L’exposition d’Odinea Pamici réunit
15 photographies ainsi que l’installation d’une chambre,
couverte d’argent, comme réfrigérée, sertie
d’un lit matrimonial, d’où émerge un tapis
de fleurs sexuées. Tout ceci se déroule dans une grâce
délicate au milieu de photos de lingerie érotique.
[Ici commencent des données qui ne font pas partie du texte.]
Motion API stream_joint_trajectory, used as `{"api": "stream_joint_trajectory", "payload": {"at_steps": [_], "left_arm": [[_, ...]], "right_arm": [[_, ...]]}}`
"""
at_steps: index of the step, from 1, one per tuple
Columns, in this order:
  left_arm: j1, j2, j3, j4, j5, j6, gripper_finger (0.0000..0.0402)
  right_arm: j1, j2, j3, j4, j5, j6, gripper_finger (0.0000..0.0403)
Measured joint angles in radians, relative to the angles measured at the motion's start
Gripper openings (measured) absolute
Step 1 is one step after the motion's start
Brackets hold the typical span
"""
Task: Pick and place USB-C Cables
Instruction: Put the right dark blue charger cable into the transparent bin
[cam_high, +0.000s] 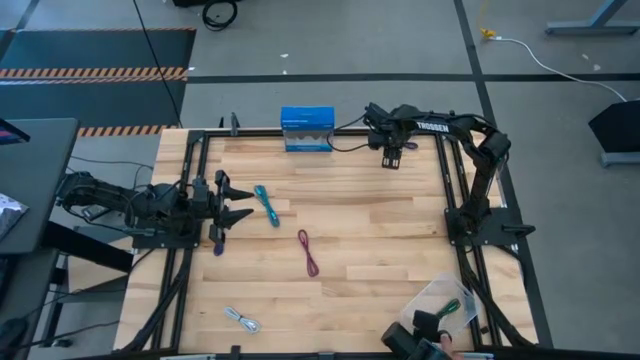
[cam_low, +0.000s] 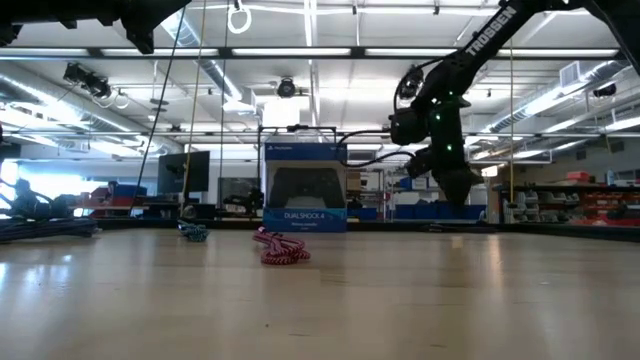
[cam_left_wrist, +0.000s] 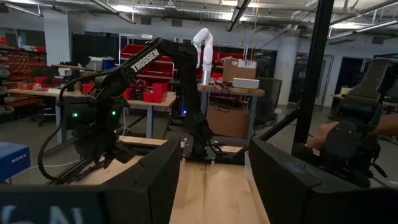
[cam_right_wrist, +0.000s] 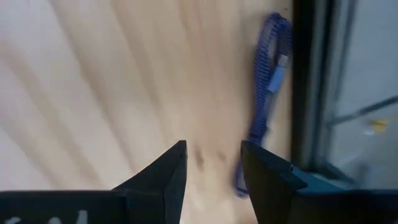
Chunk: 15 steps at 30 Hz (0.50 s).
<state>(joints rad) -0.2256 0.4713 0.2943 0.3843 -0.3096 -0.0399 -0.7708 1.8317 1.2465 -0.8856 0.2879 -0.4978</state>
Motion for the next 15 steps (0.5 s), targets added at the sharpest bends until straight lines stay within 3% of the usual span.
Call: {"api": "stream_joint_trajectory", "payload": {"at_steps": [6,15], "left_arm": [[-0.001,0.000,0.000,0.000,0.000,0.000,0.0199],[-0.001,0.000,0.000,0.000,0.000,0.000,0.0199]], "right_arm": [[-0.010,0.000,-0.017,0.011,-0.071,0.060,0.0142],[-0.012,-0.008,-0.062,0.049,-0.018,0.050,0.0136]]}}
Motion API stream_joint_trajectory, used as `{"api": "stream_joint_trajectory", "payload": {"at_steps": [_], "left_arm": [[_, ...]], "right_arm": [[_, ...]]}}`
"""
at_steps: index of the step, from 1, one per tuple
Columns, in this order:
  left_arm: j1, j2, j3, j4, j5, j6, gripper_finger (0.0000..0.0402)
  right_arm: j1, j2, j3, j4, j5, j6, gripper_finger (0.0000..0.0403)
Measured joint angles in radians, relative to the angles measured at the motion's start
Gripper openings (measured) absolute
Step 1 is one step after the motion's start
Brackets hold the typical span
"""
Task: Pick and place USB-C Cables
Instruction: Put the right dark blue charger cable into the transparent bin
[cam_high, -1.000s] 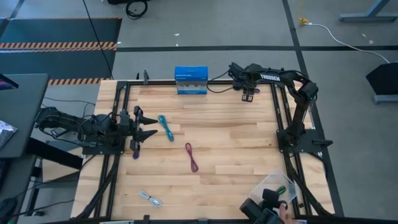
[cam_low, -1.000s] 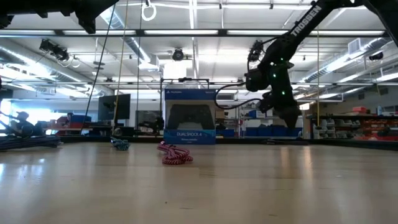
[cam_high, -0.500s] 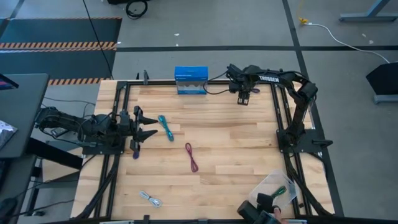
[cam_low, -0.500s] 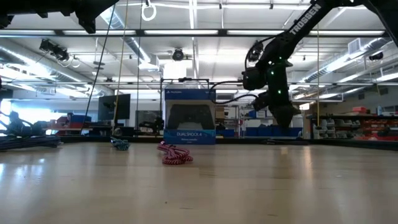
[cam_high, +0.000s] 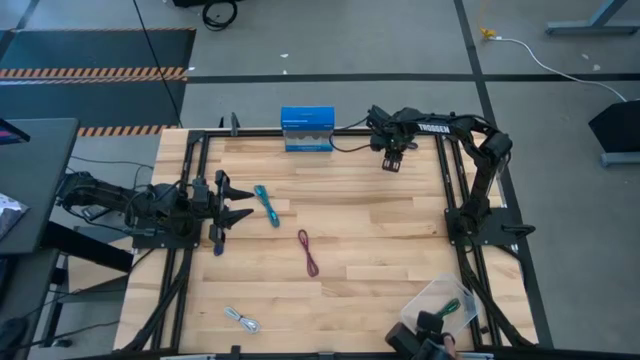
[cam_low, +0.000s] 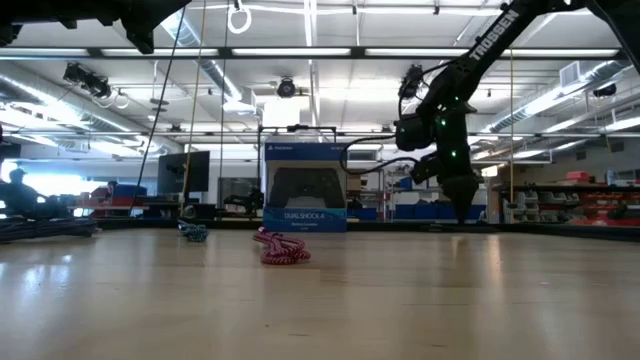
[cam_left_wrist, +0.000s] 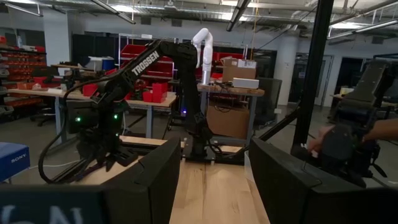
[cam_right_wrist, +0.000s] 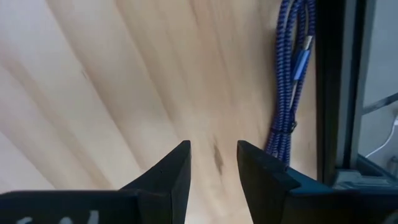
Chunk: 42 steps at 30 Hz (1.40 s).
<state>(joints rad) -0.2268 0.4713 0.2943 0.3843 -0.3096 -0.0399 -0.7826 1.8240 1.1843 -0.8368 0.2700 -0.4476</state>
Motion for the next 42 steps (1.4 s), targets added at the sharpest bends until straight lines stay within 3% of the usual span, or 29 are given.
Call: {"api": "stream_joint_trajectory", "payload": {"at_steps": [4,8,19,23,33,39,42], "left_arm": [[0.000,0.000,0.000,0.000,0.000,0.000,0.0199],[0.000,0.000,0.000,0.000,0.000,0.000,0.0199],[-0.002,0.000,0.000,0.000,0.000,-0.007,0.0199],[-0.003,0.000,0.000,-0.001,0.000,-0.014,0.0199],[-0.003,0.000,0.000,-0.001,0.000,-0.015,0.0199],[-0.003,0.000,0.000,-0.001,0.000,-0.016,0.0199],[-0.003,0.000,0.000,-0.001,0.000,-0.016,0.0199]], "right_arm": [[-0.006,-0.001,0.008,0.012,0.004,-0.002,0.0136],[0.006,-0.045,0.010,0.045,-0.082,0.031,0.0136],[0.074,-0.040,-0.060,0.153,-0.477,0.191,0.0136],[0.071,-0.042,-0.115,0.241,-0.412,0.214,0.0136],[0.070,-0.042,-0.145,0.461,-0.152,0.088,0.0136],[0.065,-0.042,-0.145,0.508,-0.154,0.089,0.0128],[0.076,-0.042,-0.145,0.496,-0.226,0.147,0.0126]]}}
Cette atmosphère n’a rien d’inquiétant
au premier regard, le trouble s’installe au moment où l’on
perçoit que les dentelles définissent un univers de
nourriture : moules, sardines, intestins, entrailles, et que la surface
du lit, parsemée de fleurs, ressemble très étrangement à une
tombe.
Se vêtir et faire l’amour pour se manger. Se manger
pour se nourrir, se nourrir en tuant, tuer pour faire l’amour,
vêtue pour aimer, manger, tuer. Mais, qui est cet être
cannibale ? Notre Parfaite Epouse.
Cependant, on ne se trouve
pas en face d’une Desperate Housewife,
mais face à une femme qui se trouve enfermée dans ce
que la société a fait d’elle : sa beauté,
son calme, l’ironie qu’elle dégage la transforme
en une véritable machine de guerre lorsqu’elle s’étend
sur le lit « tombe et temple de l’amour ».